What This Means for Investors

For everyday investors, the nickel rally is a reminder that commodity prices can be influenced by factors far removed from the metal itself. A disruption in sulfur shipments doesn't mean nickel mines will shut down overnight, but it does raise the cost of production and could lead to higher prices for the metal if the situation persists.

Nickel is a key component in stainless steel and, increasingly, in electric vehicle (EV) batteries. While the EV sector has been a major driver of nickel demand in recent years, the metal's price has been volatile, swinging on news about supply from Indonesia and other major producers.

The broader context is also important.
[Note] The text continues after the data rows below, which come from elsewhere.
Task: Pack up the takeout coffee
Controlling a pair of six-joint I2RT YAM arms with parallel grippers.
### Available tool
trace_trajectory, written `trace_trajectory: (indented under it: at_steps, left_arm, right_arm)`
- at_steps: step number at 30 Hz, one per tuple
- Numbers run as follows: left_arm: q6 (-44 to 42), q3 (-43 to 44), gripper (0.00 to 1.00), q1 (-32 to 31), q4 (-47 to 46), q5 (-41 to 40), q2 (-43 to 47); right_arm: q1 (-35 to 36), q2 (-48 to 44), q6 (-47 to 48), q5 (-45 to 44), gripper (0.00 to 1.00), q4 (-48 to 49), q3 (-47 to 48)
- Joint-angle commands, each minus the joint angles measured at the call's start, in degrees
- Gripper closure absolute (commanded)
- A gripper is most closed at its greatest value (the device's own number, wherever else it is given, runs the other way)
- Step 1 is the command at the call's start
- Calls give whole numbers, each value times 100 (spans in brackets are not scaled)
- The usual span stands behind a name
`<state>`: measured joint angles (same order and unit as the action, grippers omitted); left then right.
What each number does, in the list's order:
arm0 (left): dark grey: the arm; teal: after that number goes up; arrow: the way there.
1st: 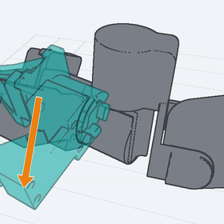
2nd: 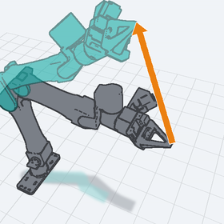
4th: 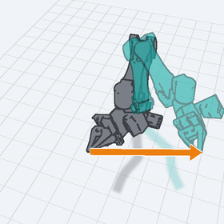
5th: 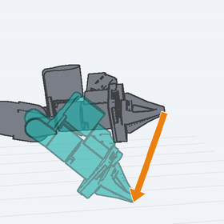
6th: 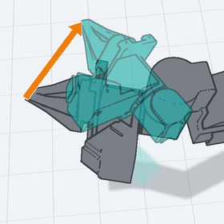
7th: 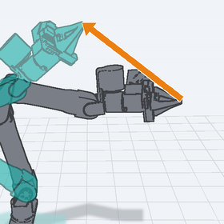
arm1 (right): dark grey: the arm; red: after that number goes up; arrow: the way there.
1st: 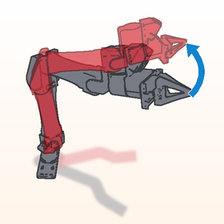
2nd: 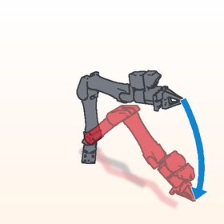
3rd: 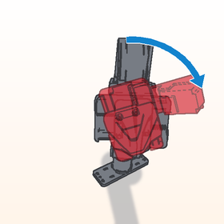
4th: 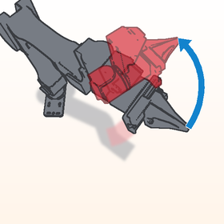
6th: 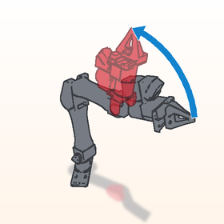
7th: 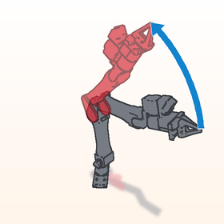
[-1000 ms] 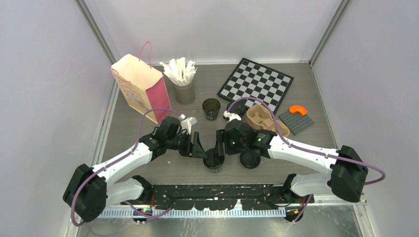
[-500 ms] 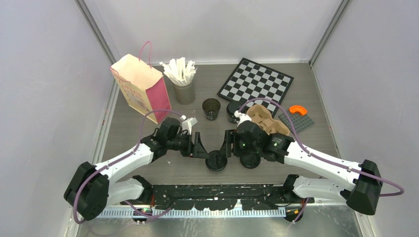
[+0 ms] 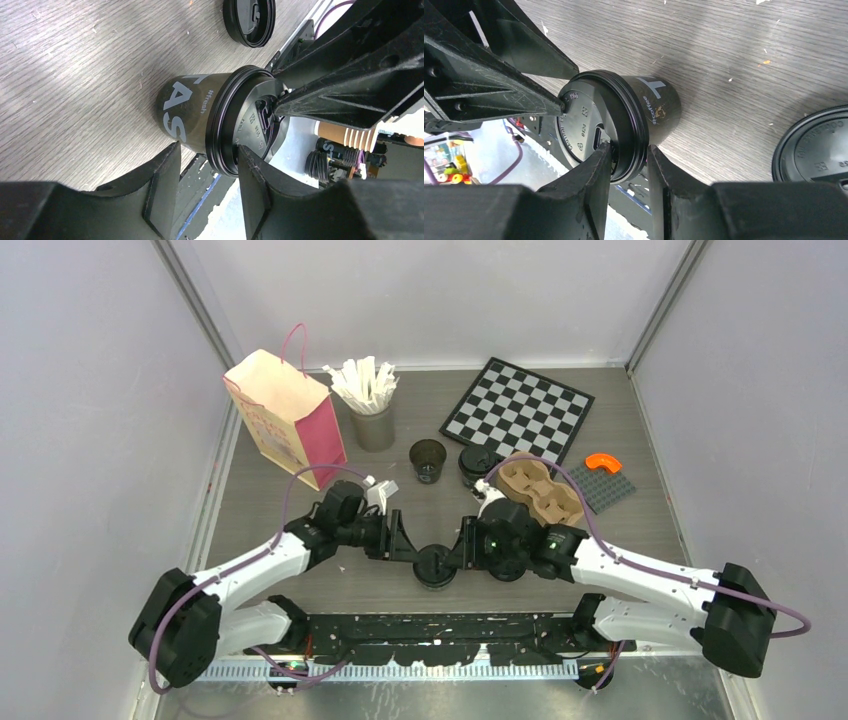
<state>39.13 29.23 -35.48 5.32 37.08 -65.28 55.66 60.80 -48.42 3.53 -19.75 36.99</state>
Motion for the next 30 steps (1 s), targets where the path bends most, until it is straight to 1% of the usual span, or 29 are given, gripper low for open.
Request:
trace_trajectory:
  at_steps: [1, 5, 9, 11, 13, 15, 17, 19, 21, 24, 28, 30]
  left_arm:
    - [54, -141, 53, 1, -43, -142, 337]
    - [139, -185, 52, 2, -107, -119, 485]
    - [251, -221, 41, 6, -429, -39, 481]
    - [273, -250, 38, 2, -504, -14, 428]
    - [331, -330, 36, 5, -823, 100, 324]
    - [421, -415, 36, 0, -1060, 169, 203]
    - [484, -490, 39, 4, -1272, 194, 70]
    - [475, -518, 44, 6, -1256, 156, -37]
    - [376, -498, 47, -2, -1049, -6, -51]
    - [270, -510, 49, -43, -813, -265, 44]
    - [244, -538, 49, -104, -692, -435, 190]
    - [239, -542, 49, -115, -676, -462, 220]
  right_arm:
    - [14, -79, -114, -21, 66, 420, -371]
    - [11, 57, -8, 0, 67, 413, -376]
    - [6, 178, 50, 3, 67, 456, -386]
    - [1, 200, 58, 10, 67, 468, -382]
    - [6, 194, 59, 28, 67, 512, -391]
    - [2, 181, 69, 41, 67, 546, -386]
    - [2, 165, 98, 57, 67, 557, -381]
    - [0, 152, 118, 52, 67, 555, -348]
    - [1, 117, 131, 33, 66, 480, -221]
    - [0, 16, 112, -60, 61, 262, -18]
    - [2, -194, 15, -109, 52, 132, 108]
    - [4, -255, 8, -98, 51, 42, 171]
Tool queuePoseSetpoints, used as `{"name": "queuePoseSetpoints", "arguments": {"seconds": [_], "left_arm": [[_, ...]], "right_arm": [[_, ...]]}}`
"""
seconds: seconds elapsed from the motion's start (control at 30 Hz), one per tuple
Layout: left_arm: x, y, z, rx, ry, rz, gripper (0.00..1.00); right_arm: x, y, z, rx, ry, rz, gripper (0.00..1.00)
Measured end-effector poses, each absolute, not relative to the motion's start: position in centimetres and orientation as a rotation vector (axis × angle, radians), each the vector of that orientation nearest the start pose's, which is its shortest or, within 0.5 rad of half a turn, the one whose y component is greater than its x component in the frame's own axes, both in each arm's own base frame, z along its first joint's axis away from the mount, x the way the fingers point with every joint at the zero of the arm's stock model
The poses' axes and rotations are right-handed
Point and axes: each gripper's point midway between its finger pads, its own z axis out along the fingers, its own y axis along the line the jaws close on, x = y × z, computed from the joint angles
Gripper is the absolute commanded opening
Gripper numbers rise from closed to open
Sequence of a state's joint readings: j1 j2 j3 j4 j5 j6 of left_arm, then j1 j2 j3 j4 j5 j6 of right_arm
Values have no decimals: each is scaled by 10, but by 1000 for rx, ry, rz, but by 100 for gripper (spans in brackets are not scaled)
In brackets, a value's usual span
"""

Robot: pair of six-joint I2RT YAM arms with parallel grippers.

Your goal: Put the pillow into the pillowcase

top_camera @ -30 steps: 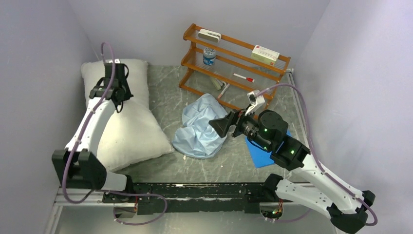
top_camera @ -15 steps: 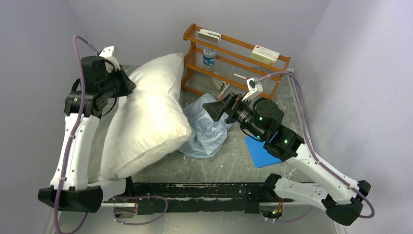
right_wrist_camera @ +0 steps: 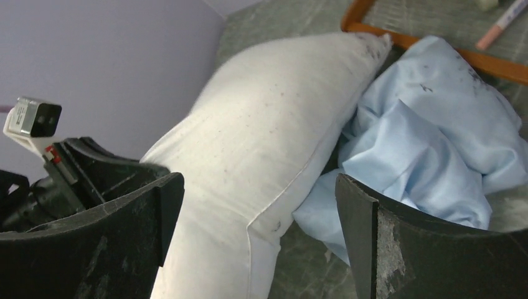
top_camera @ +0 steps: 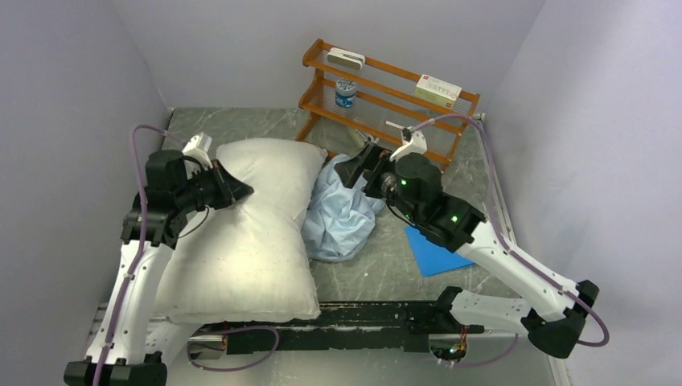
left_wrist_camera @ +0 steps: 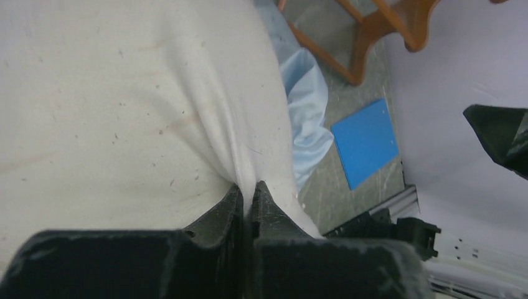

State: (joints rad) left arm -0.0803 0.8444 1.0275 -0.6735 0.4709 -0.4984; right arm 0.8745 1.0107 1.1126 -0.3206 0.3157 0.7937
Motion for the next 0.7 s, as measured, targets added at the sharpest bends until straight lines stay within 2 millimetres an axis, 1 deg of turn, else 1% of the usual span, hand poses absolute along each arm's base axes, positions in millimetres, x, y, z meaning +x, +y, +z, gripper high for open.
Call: {"name": "queuePoseSetpoints", "arguments": {"seconds": [0.07,0.13,0.2,0.3,0.4,0.47,0.53,0.63,0.67,0.7], "left_arm": [[243,-124,260,-165,2145,-880,5],[243,-133,253,-169,2152,-920,5],[240,-147,252,-147,2150,-959,5],[231,-184,253,-56,2162,-1037,5],[223,-216,250,1,2198,-1076,5],[221,-231,250,14,2208,-1082,5],[220,-245,253,16,2195,-1089,5],[216,-269,256,30,2171,-1114,5],[214,-277,255,47,2168,-1122,6],[211,-287,253,68,2174,-1128,10]], "right_arm": [[254,260,327,181,1914,867,96],[260,266,316,190,1958,839,95],[264,272,307,194,1987,823,95],[269,282,294,206,2031,812,95],[270,286,287,219,2056,812,94],[270,285,289,231,2049,817,94],[268,281,296,240,2027,824,94],[265,269,315,251,1964,838,94],[264,265,321,247,1943,842,94],[263,263,325,241,1926,843,94]]}}
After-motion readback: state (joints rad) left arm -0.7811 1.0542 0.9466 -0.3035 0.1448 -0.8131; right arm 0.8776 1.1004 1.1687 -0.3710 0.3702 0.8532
Geopolitical risks have been a recurring theme in markets this year, with events like the Red Sea shipping disruptions also affecting trade routes. US stocks have been split between optimism over cooling inflation and caution over such supply chain worries. For nickel specifically, the current move is modest compared to some past swings, but it underscores how quickly sentiment can shift.
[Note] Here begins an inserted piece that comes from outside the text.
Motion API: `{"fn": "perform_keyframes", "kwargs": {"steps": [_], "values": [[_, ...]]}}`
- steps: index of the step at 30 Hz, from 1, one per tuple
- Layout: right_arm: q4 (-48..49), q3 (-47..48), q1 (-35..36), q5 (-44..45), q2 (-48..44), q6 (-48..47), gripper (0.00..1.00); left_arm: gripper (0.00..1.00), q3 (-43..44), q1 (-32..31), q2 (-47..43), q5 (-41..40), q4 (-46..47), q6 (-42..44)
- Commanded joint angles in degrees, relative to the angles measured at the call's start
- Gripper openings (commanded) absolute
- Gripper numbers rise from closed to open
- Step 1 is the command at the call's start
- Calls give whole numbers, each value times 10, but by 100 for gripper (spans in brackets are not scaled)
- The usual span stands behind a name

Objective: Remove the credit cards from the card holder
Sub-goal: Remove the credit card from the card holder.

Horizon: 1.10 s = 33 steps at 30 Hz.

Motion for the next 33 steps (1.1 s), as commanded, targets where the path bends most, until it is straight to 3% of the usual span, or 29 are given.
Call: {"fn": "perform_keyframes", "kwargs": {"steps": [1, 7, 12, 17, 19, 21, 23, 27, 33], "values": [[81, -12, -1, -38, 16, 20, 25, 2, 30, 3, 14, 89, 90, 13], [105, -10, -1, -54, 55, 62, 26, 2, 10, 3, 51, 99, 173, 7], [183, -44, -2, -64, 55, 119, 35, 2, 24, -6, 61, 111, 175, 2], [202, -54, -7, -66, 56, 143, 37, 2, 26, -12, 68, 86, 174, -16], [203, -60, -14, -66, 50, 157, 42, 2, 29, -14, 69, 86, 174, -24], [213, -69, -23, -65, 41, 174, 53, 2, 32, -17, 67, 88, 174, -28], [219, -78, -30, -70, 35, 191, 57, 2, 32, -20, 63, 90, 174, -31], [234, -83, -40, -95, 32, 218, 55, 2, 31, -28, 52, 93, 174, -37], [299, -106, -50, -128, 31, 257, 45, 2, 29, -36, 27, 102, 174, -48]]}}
Broader Market Implications

The nickel rally comes amid a mixed picture for industrial metals. Copper slipped on weak Chinese data but found support from supply concerns and rising oil prices. The interplay between geopolitical risks and economic fundamentals is likely to remain a key theme for metals investors.
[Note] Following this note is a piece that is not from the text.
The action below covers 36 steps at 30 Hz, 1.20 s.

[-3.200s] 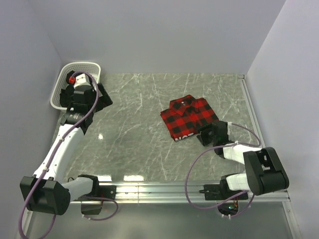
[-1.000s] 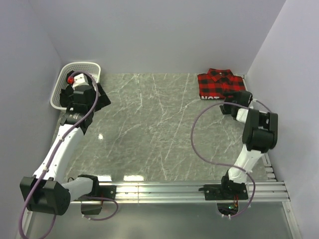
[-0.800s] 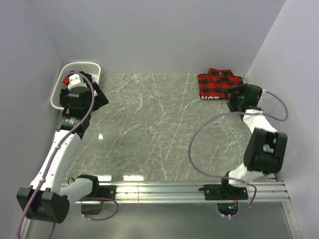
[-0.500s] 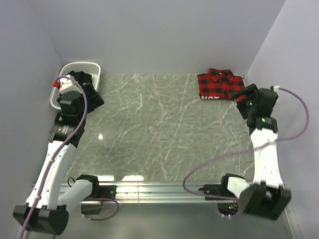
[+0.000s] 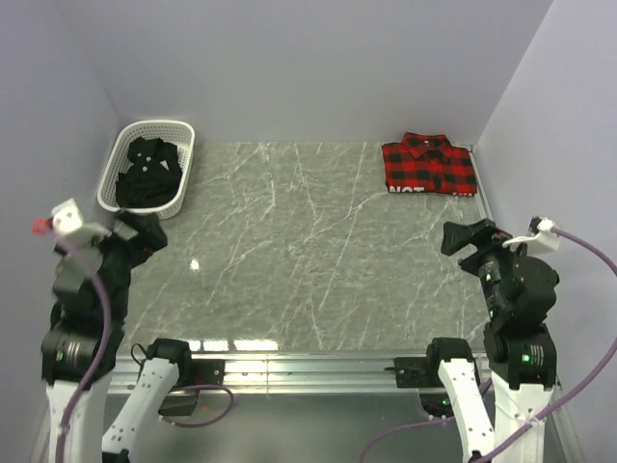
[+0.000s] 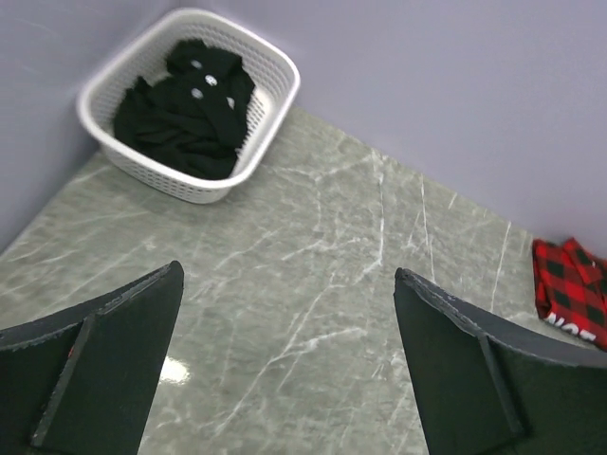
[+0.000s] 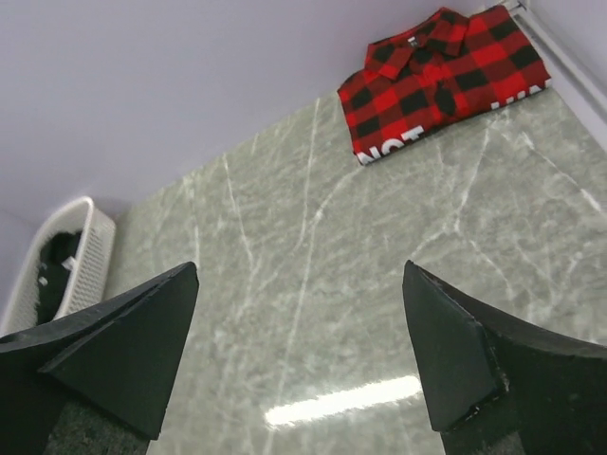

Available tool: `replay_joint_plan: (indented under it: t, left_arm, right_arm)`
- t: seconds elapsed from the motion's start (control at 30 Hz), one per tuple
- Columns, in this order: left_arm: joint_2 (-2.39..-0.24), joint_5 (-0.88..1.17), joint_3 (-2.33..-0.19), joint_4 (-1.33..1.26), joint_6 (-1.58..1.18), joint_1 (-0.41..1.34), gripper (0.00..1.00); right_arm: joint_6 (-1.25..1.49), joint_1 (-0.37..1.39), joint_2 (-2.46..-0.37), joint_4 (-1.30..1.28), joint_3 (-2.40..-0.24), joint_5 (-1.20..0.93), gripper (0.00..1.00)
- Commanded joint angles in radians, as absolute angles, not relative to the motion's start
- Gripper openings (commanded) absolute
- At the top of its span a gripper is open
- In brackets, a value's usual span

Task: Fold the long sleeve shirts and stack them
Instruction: Neatly place the folded shirt to the corner

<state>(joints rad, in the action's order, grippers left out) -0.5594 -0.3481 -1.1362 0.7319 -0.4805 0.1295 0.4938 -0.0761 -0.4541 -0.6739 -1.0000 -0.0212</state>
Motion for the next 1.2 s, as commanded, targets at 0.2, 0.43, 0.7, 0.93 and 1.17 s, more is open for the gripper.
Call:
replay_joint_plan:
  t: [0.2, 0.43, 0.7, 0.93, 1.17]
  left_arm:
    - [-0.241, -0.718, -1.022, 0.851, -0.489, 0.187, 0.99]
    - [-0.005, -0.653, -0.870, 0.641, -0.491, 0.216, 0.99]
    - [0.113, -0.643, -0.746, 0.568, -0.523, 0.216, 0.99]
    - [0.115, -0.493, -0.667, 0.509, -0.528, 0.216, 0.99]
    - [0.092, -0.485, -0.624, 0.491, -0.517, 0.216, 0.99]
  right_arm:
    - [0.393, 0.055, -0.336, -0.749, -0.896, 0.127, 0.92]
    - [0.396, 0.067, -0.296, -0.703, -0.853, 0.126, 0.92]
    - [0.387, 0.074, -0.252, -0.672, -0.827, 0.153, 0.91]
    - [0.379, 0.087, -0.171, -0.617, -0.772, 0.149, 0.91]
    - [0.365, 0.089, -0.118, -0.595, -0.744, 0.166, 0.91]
For those holding nickel-related stocks or ETFs, the immediate impact is positive, but the sustainability of the move depends on whether the supply fears materialize. If the Strait of Hormuz situation de-escalates, nickel could give back its gains. Conversely, any actual disruption could send prices higher.

Investors should also watch for developments in Indonesia, where any sulfur shortage could slow production and further tighten the market. The country's dominance in nickel means its supply chain health is a critical factor for global prices.

What to Watch Next

Market participants will be monitoring news from the Middle East closely, as well as any statements from shipping companies or insurers about the safety of transiting the Strait of Hormuz. Also worth watching is the response from Indonesia and other nickel producers: if they can secure alternative sulfur sources, the price impact may be limited.

For now, the nickel market is pricing in a risk premium, and that premium could expand or contract quickly depending on headlines. As always, investors should focus on the underlying fundamentals and avoid making knee-jerk reactions to short-term price moves.